Publicado em 28/07/2015 15:43
Osvaldo Piccinin, engenheiro agrônomo, formado pela USP-Esalq, em 1973. Natural de Ibaté, é empresário e agricultor e mora em Campo Grande/MS.

Osvaldo Piccinin - novoÉ só termos um pouquinho de paciência e senso de observação para assistirmos as mais diversas trapalhadas diante de um caixa eletrônico. Se a máquina estiver instalada em local frequentado por pessoas menos esclarecidas, será um prato cheio!

Colecionei algumas dessas passagens ao longo de algum tempo. Não sem antes confessar que eu mesmo, já apanhei muito antes de domar a máquina e usufruir dos serviços por ela prestado.

Procuro sempre ficar na fila da melhor idade, por motivos óbvios, e é exatamente nesta onde assisto fatos engraçados, quiçá desastrosas, como aquela onde uma senhora beirando setenta e cinco anos inseriu seu cartão e não conseguiu realizar o saque e nem retirar o cartão, ou seja, a máquina emperrou.

Desesperada começou a dar tapas no indefeso equipamento, e vociferar palavrões em alto e bom som.
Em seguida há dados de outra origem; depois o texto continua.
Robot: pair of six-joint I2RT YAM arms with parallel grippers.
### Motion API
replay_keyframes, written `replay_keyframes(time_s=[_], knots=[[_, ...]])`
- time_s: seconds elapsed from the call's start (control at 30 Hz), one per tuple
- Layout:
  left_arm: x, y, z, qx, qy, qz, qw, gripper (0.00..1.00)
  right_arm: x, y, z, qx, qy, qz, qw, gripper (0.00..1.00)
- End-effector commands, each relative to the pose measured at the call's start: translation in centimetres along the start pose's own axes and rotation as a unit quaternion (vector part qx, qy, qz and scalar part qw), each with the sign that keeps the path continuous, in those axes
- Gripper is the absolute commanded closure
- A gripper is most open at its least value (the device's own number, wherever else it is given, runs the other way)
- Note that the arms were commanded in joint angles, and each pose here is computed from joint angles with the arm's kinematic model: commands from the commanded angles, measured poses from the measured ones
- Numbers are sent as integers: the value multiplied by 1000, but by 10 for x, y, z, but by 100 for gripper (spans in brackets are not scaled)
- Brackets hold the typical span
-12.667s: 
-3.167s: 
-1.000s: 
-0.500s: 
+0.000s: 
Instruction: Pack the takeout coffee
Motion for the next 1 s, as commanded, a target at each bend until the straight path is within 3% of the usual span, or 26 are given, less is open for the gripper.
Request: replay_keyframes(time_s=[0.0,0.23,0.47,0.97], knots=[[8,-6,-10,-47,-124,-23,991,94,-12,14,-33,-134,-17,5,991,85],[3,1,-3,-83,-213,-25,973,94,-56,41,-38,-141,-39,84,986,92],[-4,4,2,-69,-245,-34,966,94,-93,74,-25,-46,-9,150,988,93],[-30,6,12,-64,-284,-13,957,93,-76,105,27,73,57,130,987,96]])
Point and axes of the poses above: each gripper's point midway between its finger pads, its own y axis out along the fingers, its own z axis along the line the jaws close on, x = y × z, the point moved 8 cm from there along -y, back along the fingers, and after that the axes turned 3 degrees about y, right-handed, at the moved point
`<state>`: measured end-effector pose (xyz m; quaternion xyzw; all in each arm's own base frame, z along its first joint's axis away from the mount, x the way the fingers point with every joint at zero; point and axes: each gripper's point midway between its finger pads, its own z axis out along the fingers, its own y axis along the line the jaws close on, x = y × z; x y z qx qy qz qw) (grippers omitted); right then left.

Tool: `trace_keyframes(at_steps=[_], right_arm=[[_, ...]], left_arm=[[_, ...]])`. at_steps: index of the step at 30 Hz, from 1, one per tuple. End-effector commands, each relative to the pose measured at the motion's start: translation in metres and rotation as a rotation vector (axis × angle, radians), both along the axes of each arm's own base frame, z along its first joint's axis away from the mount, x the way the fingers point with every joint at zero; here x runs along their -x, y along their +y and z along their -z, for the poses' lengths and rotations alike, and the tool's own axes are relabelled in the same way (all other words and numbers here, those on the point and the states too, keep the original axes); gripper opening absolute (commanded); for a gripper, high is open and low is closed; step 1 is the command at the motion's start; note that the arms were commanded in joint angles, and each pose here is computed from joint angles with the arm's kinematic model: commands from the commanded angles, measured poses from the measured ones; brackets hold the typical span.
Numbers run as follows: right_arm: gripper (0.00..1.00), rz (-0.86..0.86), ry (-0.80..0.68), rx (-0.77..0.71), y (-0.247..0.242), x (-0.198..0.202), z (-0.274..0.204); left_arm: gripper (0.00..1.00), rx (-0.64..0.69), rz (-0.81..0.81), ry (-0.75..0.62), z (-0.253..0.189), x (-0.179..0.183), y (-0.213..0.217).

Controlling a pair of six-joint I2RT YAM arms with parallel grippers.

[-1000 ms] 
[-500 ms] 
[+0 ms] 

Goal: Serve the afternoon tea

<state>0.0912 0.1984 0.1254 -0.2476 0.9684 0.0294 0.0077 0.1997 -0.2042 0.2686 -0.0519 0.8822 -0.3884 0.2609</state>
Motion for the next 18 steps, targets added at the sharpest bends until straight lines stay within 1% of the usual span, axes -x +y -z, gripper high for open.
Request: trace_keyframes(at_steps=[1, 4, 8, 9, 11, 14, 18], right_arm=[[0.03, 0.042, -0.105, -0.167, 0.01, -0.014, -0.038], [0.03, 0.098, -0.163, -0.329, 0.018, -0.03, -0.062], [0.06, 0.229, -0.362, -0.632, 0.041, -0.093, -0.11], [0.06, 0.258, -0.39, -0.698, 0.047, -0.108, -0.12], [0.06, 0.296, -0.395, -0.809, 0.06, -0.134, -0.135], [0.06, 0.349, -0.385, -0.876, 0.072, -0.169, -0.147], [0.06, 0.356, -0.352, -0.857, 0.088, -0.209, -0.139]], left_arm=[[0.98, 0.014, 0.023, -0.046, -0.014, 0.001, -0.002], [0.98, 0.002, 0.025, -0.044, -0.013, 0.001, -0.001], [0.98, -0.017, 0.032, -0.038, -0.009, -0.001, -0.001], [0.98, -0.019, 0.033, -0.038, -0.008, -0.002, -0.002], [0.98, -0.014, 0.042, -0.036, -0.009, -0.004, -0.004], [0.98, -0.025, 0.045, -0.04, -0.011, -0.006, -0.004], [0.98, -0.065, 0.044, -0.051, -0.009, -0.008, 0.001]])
Um rapaz jovem, provavelmente seu filho, apareceu de súbito portando um porrete e, praticamente, a destruiu para indignação geral. Só parou quando foi convidado a prestar contas aos seguranças. Um fiasco!
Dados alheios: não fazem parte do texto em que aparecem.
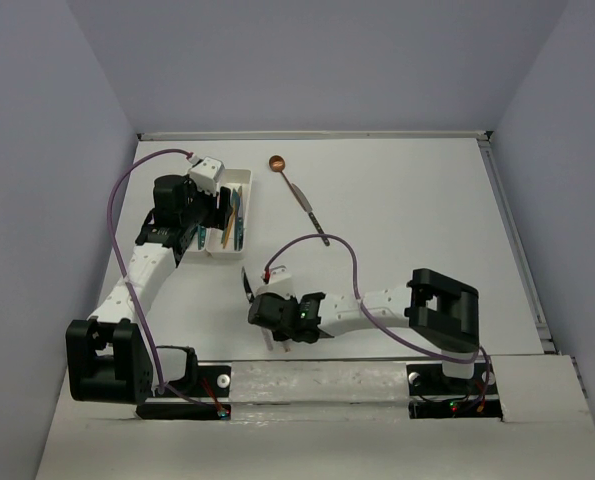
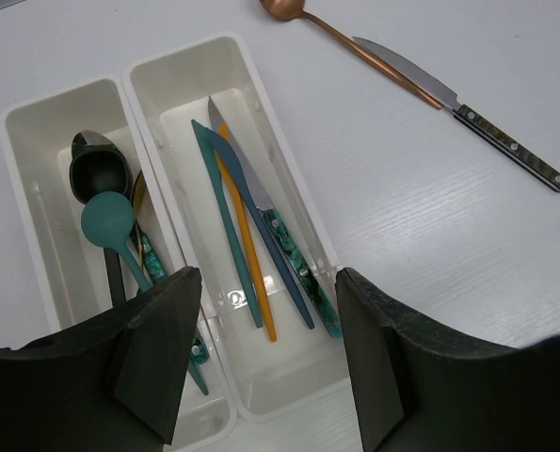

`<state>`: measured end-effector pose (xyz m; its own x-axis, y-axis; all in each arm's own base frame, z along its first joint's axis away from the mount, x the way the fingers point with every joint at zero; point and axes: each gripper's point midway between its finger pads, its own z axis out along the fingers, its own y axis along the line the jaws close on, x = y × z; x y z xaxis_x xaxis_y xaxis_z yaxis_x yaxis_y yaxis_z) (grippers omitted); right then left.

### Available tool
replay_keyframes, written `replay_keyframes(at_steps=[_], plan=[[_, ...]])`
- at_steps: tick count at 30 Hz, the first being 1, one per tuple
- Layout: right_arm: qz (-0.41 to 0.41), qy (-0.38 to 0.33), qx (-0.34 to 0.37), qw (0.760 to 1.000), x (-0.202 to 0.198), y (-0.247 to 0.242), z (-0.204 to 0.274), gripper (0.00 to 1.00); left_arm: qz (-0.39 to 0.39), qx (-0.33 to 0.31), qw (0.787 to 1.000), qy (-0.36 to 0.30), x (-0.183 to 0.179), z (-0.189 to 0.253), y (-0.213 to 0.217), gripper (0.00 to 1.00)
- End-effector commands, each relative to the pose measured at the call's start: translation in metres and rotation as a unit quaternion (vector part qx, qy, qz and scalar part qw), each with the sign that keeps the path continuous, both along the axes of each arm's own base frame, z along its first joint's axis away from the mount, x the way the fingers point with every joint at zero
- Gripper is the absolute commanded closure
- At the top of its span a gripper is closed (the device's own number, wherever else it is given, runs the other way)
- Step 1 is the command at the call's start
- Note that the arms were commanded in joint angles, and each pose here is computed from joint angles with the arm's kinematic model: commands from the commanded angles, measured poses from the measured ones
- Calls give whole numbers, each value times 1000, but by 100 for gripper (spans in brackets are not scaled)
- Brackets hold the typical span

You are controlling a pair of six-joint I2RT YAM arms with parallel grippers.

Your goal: Sort the eating utensils into containers

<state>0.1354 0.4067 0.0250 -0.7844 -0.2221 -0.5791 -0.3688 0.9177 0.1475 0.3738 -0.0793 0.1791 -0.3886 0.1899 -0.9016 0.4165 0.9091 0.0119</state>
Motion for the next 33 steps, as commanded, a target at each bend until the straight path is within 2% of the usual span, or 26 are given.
replay_keyframes(at_steps=[1,20,26,33], plan=[[0,-32,20,999,6,0,17,100,-18,-4,1000,-12,-1,5,-5,30],[-4,-57,45,997,12,-5,35,100,-38,-11,999,4,-5,-3,-12,31],[-15,-73,49,996,21,-8,42,100,-82,-23,996,21,-15,-11,-25,34],[-43,-99,58,993,46,-10,57,100,-126,-15,992,-10,-31,3,-40,32]])
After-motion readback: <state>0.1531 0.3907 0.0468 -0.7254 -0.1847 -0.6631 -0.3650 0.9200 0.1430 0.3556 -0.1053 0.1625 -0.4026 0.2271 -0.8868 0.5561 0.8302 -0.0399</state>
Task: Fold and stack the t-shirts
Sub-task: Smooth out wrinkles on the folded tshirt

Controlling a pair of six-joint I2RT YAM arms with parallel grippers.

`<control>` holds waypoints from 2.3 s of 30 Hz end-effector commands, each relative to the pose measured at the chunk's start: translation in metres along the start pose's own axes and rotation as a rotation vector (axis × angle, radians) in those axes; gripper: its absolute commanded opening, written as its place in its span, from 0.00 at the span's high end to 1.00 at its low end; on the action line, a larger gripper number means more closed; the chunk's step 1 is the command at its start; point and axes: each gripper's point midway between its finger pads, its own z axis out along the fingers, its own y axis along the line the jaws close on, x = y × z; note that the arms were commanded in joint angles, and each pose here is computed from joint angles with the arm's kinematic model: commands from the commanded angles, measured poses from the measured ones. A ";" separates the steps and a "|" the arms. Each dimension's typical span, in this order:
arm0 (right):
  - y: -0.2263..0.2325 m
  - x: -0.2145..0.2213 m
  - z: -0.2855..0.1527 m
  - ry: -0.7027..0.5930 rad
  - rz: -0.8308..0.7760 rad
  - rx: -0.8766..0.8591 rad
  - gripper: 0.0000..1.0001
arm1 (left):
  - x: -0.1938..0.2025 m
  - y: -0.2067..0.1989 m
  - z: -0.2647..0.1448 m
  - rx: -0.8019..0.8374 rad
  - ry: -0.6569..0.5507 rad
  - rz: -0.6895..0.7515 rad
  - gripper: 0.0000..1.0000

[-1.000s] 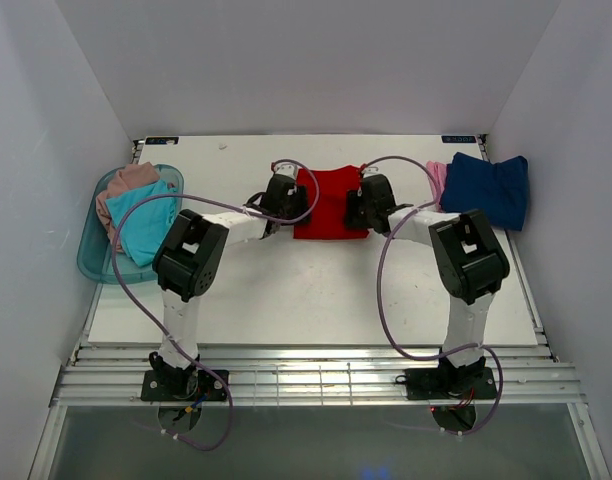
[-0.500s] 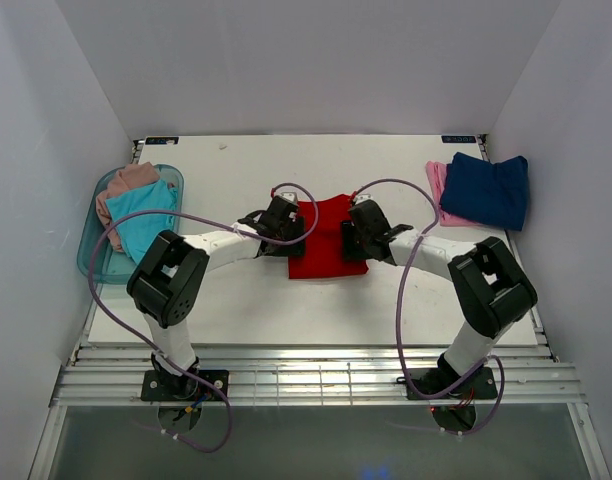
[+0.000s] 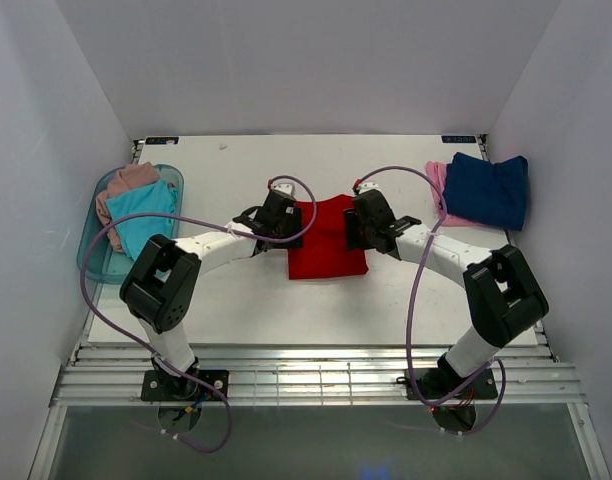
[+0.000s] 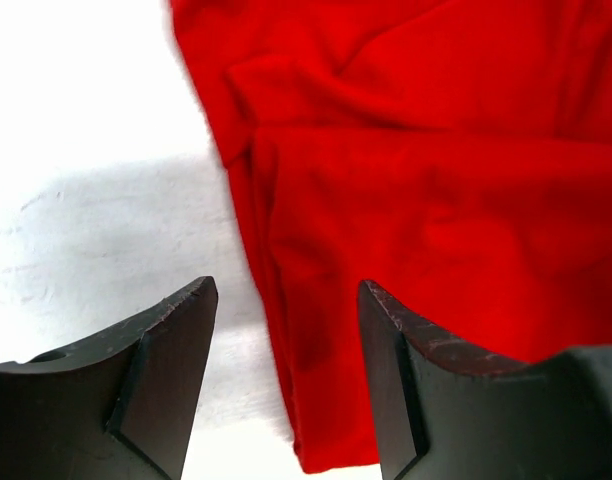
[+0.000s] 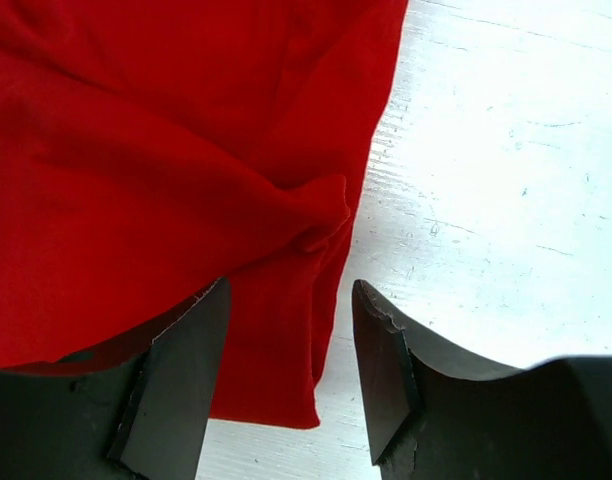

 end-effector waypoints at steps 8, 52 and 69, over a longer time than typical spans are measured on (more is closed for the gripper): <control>-0.008 -0.009 0.016 -0.055 -0.032 0.020 0.42 | -0.046 -0.020 -0.027 0.170 -0.189 -0.042 0.31; 0.012 -0.049 0.054 -0.118 -0.078 -0.093 0.88 | -0.041 -0.017 0.030 0.120 -0.153 -0.027 0.65; 0.016 -0.097 0.025 -0.232 -0.095 -0.099 0.92 | -0.101 -0.011 -0.024 0.064 -0.344 -0.085 1.00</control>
Noutra ocasião uma senhora tentava acertar sua senha por tentativas. Claro que após a terceira vez a máquina travou o acesso... e dá-lhe xingamentos maldizendo a tecnologia, dizia aos gritos que aquela invenção era coisa do satanás e que seu desejo era de botar fogo naquela geringonça!

Não menos engraçado foi ver um senhorzinho, que havia esquecido os óculos de grau pedir ajuda a outro de idade semelhante para digitar sua senha devido à dificuldade de enxergar os números anotados, num pedacinho de papel amassado, que trazia com todo cuidado escondido no bolso do seu surrado paletó. Pedido atendido e o velhote satisfeito selado com um fraterno abraço.
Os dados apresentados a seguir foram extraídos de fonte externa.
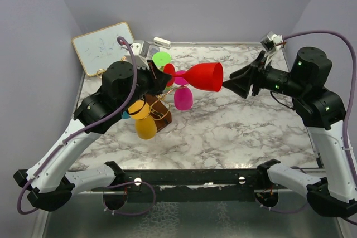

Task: Take the wine glass off the wine glass rack

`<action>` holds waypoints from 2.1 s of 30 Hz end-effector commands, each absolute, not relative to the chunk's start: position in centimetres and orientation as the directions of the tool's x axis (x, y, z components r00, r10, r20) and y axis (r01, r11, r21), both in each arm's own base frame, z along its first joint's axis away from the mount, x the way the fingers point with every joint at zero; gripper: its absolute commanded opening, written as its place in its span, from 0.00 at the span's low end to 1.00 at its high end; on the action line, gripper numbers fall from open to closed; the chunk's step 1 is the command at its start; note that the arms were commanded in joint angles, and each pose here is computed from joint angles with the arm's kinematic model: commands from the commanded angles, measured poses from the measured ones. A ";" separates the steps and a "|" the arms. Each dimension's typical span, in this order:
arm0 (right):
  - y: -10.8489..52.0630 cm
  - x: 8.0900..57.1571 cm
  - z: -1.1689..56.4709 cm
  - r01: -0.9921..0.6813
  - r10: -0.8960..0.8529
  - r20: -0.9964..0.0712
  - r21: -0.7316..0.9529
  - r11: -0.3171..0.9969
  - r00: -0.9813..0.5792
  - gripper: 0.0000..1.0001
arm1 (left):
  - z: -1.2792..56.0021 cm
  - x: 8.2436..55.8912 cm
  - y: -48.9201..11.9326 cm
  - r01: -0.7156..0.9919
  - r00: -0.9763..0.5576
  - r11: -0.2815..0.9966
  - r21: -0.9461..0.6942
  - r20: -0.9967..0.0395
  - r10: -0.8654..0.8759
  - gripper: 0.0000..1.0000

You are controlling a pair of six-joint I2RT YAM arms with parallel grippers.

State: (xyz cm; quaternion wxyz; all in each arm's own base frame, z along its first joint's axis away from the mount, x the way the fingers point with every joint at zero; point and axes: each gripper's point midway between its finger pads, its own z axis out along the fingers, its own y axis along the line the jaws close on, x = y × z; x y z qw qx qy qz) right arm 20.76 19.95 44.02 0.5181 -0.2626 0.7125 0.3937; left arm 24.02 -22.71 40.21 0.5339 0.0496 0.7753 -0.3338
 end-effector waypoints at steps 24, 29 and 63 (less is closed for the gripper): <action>20.3 24.1 44.5 -0.719 0.142 -0.936 0.340 0.606 -0.323 0.01 | 40.2 24.7 -24.4 0.477 -0.421 0.739 -0.476 -0.862 -0.283 0.72; 18.6 25.4 46.5 -0.646 0.199 -0.947 0.317 0.695 -0.251 0.01 | 39.4 25.3 -23.0 0.406 -0.412 0.792 -0.457 -0.865 -0.287 0.99; -2.2 38.7 22.5 0.531 0.438 -0.609 0.034 0.847 -0.661 0.01 | 37.7 27.9 -25.7 0.429 -0.470 0.836 -0.342 -0.875 -0.117 0.10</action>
Por mais de uma vez observei o cartão esquecido na máquina, ou até mesmo o dinheiro a disposição para ser retirado por alguém que não teve paciência ou se assustou com a máquina enquanto separava as notas.

A cena campeã foi assistir um senhor sacar sua aposentadoria e proteger seu rico dinheirinho numa “pochete” que trazia colada ao corpo. Ao desabotoar a cinta, para alcançar a bolsinha de pano, sua folgada calça arriou aos pés. Desesperado e de cuecão pedia socorro, pateticamente, para que alguém lhe ajudasse a suspender sua vestimenta, pois a coluna recém operada não lhe permitia o brusco movimento.  A solidariedade se fez presente e tudo acabou bem.

Para encerrar: eu aguardava na fila havia trinta minutos, e confesso já meio sem paciência pela demora e pelo calor insuportável. Um jovem gordinho, de bochechas rosadas, para ser econômico na avaliação, solta um tremendo “torpedo” deixando todo mundo com cara de espanto e sem nenhuma reação. 

Não tive dúvida e disse-lhe: amiguinho, corra até o banheiro porque você com certeza está cagado. Foi o suficiente para que a maioria dos presentes, lhe dirigisse algum tipo de desaforo. E o folgado me veio com essa:  - Me desculpem deve ter sido a feijoada de ontem... escapou...foi sem querer. - E vão me dizer que vocês também não fazem isso? - Sai para lá descarado sem respeito! Retrucou a irritada senhora com sotaque nordestino. - Por acaso, seus pais não lhe deram educação? Emendou a velhinha ao meu lado.  Depois dessa só rindo muito!

E VIVA A CENAS ENGRAÇADOS DO CAIXA ELETRÔNICO!